- _What you need to do_:
Tally the lines in the data below where the word "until" appears, and give the tally alone.

- _Task inputs_:
....................

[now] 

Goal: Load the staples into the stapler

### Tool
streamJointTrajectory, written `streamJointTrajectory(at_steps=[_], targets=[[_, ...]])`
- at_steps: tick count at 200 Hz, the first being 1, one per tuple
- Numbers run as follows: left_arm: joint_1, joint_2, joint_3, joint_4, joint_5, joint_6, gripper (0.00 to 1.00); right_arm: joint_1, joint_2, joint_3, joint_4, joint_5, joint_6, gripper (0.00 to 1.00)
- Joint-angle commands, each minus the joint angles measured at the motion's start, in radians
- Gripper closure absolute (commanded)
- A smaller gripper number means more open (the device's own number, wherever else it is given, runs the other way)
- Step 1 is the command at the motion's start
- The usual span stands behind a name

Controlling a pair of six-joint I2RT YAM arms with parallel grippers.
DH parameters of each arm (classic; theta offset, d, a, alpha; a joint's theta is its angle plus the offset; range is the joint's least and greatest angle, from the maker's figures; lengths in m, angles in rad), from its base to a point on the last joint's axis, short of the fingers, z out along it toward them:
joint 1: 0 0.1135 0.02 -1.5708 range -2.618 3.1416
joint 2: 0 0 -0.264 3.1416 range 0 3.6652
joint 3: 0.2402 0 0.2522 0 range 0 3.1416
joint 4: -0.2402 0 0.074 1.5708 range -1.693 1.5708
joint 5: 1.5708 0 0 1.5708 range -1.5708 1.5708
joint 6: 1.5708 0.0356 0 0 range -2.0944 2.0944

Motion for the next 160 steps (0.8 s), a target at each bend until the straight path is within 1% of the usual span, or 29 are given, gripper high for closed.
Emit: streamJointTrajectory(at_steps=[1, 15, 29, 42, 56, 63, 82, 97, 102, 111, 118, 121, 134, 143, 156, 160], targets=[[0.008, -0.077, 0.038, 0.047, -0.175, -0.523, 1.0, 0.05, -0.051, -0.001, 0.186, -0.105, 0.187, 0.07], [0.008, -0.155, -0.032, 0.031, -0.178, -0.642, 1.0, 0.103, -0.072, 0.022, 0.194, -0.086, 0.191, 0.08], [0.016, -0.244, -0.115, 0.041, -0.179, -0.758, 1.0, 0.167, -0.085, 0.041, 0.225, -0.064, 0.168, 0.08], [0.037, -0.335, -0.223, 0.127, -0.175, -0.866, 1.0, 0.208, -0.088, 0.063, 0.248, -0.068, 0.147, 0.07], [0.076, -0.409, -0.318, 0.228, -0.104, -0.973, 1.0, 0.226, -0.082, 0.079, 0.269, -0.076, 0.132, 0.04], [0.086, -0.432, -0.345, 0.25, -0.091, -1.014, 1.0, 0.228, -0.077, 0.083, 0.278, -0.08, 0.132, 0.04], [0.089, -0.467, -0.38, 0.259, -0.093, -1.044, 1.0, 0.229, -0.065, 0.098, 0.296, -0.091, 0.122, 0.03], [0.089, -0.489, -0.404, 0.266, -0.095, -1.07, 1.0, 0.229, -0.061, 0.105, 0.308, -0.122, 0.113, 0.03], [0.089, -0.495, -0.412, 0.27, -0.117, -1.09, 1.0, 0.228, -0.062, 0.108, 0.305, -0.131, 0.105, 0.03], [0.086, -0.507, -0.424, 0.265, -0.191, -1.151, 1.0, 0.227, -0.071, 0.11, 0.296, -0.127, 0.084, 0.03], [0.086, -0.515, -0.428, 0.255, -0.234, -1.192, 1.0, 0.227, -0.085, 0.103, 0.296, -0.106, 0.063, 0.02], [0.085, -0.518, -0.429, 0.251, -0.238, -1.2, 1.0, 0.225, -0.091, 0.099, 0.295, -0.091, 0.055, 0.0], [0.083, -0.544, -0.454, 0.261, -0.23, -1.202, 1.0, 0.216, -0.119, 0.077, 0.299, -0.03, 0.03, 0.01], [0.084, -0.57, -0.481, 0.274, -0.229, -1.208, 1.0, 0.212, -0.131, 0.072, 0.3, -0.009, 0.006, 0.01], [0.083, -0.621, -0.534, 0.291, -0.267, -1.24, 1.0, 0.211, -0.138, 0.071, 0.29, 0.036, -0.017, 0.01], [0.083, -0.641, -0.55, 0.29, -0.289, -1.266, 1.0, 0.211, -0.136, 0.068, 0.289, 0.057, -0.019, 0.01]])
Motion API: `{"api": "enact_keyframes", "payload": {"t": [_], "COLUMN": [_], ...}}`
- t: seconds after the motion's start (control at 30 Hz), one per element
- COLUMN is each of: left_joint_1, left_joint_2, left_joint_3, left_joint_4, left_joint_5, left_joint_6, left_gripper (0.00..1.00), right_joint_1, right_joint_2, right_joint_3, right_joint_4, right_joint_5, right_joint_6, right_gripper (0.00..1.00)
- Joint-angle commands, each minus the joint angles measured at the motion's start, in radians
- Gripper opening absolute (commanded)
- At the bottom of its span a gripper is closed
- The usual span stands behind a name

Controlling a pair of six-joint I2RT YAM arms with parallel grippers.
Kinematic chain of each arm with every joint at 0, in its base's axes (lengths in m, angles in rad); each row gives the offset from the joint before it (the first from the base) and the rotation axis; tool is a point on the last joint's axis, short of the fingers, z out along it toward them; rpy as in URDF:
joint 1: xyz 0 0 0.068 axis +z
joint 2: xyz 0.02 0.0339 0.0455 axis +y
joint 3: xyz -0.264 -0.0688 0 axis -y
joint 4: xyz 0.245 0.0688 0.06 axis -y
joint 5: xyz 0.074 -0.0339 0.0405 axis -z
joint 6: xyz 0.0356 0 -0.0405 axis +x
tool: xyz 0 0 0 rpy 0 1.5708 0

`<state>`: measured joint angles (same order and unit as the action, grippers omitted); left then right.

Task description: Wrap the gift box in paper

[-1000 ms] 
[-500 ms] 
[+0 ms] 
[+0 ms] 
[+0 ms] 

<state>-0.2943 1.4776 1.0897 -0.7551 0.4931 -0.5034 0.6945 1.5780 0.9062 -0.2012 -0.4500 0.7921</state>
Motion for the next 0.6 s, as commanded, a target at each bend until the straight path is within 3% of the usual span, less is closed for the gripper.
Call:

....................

- _Worked solution_:
2